“A Window of Opportunity in Iran,” Says Special Rapporteur
At the 68th session of the United Nations General Assembly, Special Rapporteur Ahmed Shaheed presented his latest interim report on the situation of human rights in Iran and answered questions from several countries’ representatives today. Although Iranian authorities have yet to allow Shaheed to enter the country, the Iranian representative to the UN met with him in both Geneva and New York in the past month.
The 20-page report, based on 137 interviews, welcomed several positive developments in the situation of human rights in Iran while also emphasizing the need for reforms in both legislation and implementation of human rights principles. Shaheed cited the recent release of over a dozen prisoners of conscience, and urged the government of Iran to further release hundreds of other human rights defenders and prisoners of conscience. He also noted the widespread Internet censorship in Iran, as well as the persecution and prosecution of religious and ethnic minorities and media professionals. Shaheed urged the UN General Assembly to continue to give high priority to human rights in Iran.
In her response, the representative from Iran emphasized the recent presidential election, citing it as a “clear example of renewed … democracy.” She also drew attention to the effect of sanctions on the situation of human rights in Iran, calling them “belligerent.”
The Iranian representative said that Iran is fully dedicated to the protection of human rights, citing its cooperation with some UN human rights mechanisms, and said the report of the Special Rapporteur was a “non-objective and counterproductive exercise.” Speaking in English, the representative’s tone was markedly different from that of previous years, when the tone of the response has at times been openly hostile. She voiced the Iranian government’s continued reticence to allow the Special Rapporteur to enter Iran, and criticized the country-specific mandate.

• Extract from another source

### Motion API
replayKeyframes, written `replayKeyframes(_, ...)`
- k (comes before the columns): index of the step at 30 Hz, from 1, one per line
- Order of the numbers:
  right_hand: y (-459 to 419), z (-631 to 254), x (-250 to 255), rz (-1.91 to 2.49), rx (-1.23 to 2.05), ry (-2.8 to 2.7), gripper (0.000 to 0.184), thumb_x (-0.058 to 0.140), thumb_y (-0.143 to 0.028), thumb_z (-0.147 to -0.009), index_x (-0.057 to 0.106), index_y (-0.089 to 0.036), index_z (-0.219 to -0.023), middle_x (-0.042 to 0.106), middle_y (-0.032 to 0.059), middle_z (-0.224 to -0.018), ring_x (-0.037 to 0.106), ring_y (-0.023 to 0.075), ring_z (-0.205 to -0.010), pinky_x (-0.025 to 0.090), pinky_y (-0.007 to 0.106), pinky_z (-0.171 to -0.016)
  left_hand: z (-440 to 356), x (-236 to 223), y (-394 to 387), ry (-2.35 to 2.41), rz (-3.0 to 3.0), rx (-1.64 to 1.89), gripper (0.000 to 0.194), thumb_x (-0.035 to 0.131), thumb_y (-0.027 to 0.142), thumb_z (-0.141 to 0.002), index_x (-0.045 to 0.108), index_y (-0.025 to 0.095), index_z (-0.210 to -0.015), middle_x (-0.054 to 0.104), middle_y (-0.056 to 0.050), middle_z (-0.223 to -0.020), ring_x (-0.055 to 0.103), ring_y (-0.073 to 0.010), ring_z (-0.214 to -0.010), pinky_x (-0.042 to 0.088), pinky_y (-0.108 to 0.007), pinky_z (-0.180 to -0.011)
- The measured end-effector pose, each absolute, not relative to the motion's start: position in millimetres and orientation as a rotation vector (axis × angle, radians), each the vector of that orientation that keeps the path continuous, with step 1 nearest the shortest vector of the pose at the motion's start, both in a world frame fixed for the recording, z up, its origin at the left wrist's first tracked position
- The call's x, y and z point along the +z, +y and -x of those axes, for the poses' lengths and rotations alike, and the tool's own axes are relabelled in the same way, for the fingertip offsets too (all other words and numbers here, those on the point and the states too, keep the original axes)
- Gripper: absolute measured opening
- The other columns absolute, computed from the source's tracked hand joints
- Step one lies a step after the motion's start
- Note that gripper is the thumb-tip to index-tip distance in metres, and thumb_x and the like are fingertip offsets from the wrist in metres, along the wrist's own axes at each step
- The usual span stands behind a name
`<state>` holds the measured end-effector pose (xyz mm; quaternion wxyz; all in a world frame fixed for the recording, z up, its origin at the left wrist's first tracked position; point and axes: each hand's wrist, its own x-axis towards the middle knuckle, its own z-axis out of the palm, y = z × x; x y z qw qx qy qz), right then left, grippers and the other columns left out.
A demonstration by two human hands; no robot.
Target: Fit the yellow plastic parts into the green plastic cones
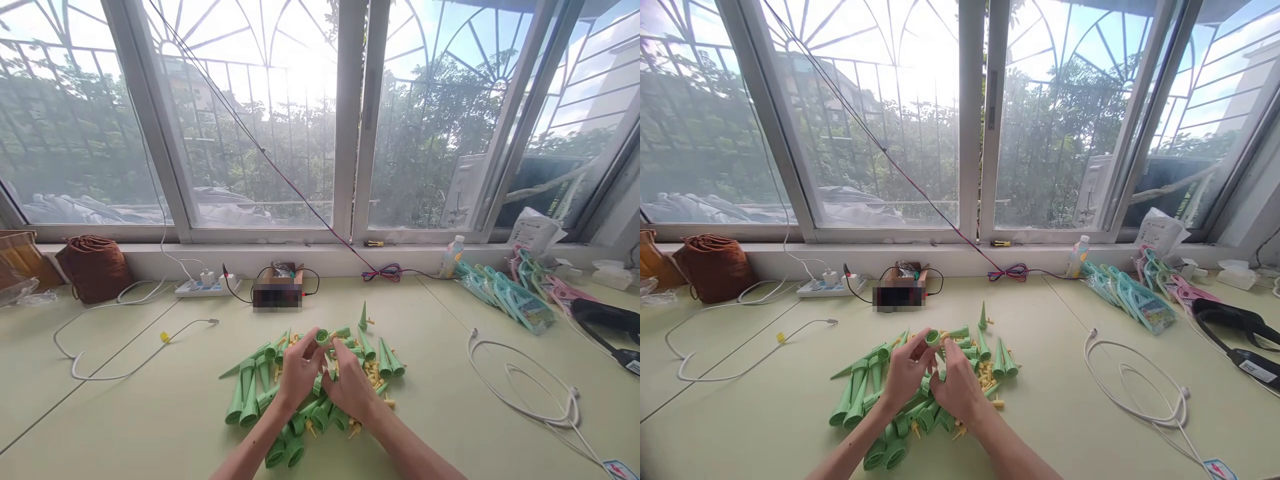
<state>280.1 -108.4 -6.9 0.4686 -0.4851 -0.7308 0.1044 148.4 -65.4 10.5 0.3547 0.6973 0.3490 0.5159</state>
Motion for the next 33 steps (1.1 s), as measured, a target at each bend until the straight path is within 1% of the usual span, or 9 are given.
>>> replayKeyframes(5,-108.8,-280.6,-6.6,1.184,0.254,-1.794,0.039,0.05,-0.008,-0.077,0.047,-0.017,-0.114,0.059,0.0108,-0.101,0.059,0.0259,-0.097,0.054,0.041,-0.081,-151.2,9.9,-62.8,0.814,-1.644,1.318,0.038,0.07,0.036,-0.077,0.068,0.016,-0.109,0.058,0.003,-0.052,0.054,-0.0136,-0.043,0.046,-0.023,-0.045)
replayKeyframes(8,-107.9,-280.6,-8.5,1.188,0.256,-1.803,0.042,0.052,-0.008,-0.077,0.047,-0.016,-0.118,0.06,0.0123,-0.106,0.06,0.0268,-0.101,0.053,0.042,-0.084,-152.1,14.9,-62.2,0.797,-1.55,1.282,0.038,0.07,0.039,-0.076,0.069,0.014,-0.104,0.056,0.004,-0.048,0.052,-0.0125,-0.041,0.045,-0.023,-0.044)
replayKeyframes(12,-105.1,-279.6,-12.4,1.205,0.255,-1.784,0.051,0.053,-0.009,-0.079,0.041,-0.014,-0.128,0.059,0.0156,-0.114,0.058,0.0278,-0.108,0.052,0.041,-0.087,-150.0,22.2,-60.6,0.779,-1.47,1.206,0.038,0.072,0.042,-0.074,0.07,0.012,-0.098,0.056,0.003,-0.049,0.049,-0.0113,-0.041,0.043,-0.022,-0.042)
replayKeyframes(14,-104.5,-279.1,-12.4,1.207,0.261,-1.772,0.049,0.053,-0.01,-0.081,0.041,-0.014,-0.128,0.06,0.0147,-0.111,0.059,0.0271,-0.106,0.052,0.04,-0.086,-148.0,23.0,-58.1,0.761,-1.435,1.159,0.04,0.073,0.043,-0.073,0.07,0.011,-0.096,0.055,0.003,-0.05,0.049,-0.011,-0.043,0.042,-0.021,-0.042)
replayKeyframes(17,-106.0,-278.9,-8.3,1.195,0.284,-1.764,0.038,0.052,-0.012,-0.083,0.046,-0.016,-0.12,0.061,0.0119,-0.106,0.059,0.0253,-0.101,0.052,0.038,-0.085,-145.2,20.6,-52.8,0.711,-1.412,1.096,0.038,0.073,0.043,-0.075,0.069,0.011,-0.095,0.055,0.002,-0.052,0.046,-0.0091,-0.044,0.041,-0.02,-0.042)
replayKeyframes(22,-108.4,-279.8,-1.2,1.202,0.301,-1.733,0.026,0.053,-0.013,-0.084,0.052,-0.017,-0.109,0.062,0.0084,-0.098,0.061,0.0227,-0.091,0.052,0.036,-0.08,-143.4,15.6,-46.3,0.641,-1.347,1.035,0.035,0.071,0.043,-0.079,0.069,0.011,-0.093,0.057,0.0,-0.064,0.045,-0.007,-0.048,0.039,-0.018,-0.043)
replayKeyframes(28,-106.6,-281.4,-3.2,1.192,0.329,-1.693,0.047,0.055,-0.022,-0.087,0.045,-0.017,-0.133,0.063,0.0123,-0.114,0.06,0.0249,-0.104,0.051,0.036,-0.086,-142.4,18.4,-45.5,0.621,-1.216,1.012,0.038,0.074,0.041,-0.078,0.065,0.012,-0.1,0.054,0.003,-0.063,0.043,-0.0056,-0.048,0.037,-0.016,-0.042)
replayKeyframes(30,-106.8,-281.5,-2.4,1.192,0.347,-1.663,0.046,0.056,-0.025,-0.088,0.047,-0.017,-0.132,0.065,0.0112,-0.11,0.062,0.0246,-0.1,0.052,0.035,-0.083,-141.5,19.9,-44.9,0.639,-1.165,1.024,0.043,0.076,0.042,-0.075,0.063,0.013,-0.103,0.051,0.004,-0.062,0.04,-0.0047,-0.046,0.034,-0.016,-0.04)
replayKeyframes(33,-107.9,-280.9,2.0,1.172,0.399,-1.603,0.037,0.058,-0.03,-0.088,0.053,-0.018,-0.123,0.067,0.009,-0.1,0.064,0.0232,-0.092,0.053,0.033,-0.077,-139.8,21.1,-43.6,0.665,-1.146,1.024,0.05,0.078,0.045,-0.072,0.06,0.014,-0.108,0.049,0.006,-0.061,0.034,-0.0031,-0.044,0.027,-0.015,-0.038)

After the Iranian representative’s response, several countries’ representatives commented and asked questions of the Special Rapporteur. Canada, Australia, the European Union, Ireland, Switzerland, the Czech Republic, the United States, Norway, the Maldives, the United Kingdom, and Brazil welcomed the Special Rapporteur’s report to varying degrees. Belarus and the Russian Federation criticized the Special Mandate as being politically motivated.

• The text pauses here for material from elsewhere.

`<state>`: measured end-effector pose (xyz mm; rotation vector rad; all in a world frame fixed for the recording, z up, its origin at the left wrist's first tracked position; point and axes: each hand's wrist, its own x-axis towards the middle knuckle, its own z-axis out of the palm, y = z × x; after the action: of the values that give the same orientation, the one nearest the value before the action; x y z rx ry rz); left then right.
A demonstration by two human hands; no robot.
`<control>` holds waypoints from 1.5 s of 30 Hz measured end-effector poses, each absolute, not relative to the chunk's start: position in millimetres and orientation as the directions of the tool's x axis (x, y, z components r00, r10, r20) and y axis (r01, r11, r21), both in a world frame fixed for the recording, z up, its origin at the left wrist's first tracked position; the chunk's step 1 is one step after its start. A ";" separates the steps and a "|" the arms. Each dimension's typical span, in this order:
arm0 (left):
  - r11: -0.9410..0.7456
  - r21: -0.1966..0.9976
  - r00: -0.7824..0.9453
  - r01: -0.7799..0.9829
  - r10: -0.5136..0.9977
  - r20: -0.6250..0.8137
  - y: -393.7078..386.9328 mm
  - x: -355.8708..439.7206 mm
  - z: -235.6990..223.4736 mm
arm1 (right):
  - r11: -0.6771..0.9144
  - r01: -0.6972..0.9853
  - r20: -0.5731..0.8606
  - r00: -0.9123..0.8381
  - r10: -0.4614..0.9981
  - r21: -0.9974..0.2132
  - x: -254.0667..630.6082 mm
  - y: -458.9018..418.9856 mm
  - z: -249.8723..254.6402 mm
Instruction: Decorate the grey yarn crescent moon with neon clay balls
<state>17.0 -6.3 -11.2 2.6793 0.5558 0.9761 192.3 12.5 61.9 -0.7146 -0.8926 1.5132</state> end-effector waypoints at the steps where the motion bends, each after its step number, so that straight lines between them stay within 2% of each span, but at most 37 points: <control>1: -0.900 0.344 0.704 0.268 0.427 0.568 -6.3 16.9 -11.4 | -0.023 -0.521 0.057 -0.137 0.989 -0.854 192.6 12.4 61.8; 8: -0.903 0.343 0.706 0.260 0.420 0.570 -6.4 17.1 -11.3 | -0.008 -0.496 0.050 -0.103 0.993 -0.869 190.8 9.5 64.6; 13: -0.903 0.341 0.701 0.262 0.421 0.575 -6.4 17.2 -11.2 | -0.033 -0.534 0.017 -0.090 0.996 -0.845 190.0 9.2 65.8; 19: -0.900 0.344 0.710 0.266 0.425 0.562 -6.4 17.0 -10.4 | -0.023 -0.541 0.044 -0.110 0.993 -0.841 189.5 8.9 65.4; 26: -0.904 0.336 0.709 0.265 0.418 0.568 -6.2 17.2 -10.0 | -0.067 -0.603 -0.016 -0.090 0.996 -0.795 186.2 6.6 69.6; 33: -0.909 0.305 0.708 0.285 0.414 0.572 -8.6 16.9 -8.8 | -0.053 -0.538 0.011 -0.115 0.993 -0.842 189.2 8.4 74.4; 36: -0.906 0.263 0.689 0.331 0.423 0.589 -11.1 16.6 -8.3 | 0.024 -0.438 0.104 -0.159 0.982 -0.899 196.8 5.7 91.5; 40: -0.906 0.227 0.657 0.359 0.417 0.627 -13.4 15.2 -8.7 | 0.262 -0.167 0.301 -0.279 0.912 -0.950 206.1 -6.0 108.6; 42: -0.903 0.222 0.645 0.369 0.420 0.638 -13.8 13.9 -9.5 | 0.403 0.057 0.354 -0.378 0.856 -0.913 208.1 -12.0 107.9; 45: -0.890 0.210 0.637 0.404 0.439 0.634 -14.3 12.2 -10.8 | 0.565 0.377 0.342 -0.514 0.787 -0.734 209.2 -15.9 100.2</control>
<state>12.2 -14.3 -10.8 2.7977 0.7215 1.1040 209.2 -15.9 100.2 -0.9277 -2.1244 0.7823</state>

The representatives’ questions highlighted several human rights issues from the Special Rapporteur’s report of concern to their respective countries. In particular, several countries asked about the situation of women’s rights, the rights of children, of religious and ethnic minorities, the high rate of executions, including executions of minors and those charged with crimes that do not meet the “most serious crimes” requirements, and the effect of sanctions on the human rights situation in the country. The Special Rapporteur responded to questions and closed by saying that the new administration represents a “window of opportunity in Iran,” which he hopes will lead to positive changes in the human rights situation.